When one considers the decision-making and planning necessary to conduct malicious cyber activity, it becomes easier to understand how it is not simply an “on-the-network” fight. There is no broadly accepted delineation of the various levels of cyber activities. However, it may be useful—and somewhat instructive—to consider thinking of the cyber domain through a framework that is fairly consistent throughout both government and the private sector: Strategic, Operational, and Tactical levels.
The Strategic Level of Cyber
The Strategic level of cyber activity is the determination of objectives and guidance by the highest organizational entity representing a group or organization and their use of the group or organization’s resources towards achievement of those objectives. A consideration of “what do we have that others want,” “how valuable/important is it,” and “how well are we protecting it” begins the process of risk characterization. In other words, the organization must determine what the opponent want to achieve and generally how they will attempt to achieve their aims.
Such activities, conducted by the adversary might include:
(1) The decision to use cyber capabilities to acquire information or technology
(2) The decision to attack a particularly sensitive or strategically important target
(3) The action of allocating resources towards developing general capabilities for exploitation or attack
Intelligence must be included in the calculus so that strategic-level decision makers can understand the threats that may inhibit or prevent obtaining their strategic objectives.

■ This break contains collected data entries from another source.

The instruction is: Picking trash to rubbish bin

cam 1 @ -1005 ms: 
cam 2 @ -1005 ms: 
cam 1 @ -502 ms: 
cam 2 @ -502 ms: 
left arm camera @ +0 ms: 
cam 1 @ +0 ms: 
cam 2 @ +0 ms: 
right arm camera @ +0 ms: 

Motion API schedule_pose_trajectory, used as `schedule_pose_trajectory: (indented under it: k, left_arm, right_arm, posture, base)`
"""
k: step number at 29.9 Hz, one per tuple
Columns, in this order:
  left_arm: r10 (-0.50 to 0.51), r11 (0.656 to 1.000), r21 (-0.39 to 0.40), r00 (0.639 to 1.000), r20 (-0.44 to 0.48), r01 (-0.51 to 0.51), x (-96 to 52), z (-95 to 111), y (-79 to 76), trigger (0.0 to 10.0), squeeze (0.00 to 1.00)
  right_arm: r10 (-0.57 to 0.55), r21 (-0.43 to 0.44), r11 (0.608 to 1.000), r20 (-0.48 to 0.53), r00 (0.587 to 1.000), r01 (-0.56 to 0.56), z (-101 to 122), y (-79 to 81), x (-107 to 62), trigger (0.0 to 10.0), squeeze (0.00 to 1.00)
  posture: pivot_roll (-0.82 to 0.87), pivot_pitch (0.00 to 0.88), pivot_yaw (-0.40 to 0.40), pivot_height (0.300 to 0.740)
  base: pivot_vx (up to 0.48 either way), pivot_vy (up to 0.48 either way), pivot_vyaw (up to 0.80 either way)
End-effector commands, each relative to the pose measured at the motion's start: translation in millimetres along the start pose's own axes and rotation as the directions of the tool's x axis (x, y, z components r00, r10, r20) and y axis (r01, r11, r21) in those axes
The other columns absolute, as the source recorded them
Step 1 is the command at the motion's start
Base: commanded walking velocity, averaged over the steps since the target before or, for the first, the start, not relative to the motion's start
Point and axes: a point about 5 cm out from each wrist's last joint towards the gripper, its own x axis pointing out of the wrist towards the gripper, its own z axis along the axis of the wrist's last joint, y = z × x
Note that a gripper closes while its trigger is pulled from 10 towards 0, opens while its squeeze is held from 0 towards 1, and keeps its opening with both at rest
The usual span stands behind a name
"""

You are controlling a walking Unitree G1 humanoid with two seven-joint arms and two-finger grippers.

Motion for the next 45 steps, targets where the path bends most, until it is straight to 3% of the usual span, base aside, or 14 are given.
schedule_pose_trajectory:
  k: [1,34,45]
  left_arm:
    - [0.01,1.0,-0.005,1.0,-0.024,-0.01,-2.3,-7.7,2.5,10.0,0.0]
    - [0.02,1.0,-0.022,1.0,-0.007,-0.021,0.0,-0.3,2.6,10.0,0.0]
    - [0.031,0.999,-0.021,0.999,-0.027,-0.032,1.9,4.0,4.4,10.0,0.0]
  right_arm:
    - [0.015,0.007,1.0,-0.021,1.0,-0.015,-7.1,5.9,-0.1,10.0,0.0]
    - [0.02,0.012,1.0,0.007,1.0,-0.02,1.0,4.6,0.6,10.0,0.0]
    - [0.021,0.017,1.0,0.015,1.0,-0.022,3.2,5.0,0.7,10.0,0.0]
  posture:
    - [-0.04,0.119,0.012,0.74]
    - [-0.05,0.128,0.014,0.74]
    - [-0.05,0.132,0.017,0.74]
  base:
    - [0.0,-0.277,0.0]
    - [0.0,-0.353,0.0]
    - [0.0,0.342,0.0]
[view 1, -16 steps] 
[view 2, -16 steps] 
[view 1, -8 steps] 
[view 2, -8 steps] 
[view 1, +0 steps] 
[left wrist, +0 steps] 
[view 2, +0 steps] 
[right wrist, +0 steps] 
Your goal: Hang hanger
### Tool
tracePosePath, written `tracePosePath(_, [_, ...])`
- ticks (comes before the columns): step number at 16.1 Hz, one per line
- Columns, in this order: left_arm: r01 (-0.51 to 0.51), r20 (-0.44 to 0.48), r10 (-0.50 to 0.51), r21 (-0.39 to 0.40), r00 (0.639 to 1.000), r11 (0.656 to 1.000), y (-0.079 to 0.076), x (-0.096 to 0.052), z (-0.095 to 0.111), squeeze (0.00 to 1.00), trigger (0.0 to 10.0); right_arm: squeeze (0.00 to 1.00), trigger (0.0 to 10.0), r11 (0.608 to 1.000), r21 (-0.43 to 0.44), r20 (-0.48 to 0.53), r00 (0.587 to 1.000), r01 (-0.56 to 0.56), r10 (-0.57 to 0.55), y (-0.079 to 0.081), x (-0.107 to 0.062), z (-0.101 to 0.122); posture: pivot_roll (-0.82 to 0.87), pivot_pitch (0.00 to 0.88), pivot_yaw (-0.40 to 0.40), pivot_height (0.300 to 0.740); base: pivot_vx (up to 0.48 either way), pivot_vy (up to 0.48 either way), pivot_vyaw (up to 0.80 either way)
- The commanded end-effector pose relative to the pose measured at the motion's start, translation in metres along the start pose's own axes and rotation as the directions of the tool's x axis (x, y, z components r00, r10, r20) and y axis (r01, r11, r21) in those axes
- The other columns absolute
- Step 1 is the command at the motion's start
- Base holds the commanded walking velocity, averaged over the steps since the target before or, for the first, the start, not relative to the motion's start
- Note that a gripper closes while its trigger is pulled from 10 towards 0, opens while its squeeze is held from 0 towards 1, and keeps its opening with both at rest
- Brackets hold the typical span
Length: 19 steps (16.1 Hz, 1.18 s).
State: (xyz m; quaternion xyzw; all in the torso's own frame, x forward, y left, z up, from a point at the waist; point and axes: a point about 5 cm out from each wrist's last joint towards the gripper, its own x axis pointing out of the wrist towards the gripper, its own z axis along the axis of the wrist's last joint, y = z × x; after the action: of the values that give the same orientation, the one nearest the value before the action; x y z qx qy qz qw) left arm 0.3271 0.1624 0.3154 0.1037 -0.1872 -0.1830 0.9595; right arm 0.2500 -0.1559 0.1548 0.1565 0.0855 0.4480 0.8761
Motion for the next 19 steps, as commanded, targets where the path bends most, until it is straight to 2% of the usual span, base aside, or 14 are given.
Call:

When considering what type of intelligence may be considered of strategic importance, leaders should concentrate on that which reveals new or changed risk with relation to the organization’s strategic objectives.
The Operational Level of Cyber
At this level, malicious actors plan their campaigns based upon what they have learned in collecting their own intelligence and on what they had surmised as being necessary based upon their strategic goals. Actors build the capabilities needed to support the tactical operations. They maneuver in cyberspace (hop points) to position capability where they need to in order to be effective in their tactical missions. This is the level where a hactivist group may plan both cyber and physical world activities to support their objectives.
The Tactical Level of Cyber
Activities at this level focus on the ordered arrangement and maneuver of combat elements in relation to each other and to the enemy to achieve combat objectives” [emphasis added]. The tactical level of the cyber domain is where the on-the-network actions take place. This is where malicious actors and network defenders maneuver against each other. This is where botnets are directed towards a specific target and then unleash their payload. This is where an adversary finds a vulnerability and infiltrates a network. This is where an actor using advanced persistent threats maneuvers laterally inside the target network, finds the information he wants, copies it, encrypts it, and exfiltrates the data. This is where most of the attention of cyber defense is focused today.
Cyber intelligence is a complex, as yet undefined, multifaceted approach to framing, thinking about, and reacting to cyber adversarial activity. Many discussions emphasize the complexity of the cyber operational domain, the speed in which activity and operations take place, and the supposed inherent advantage of the attacker. The importance of integrating sound and time-tested intelligence thinking and methodology becomes significant when we address the problem.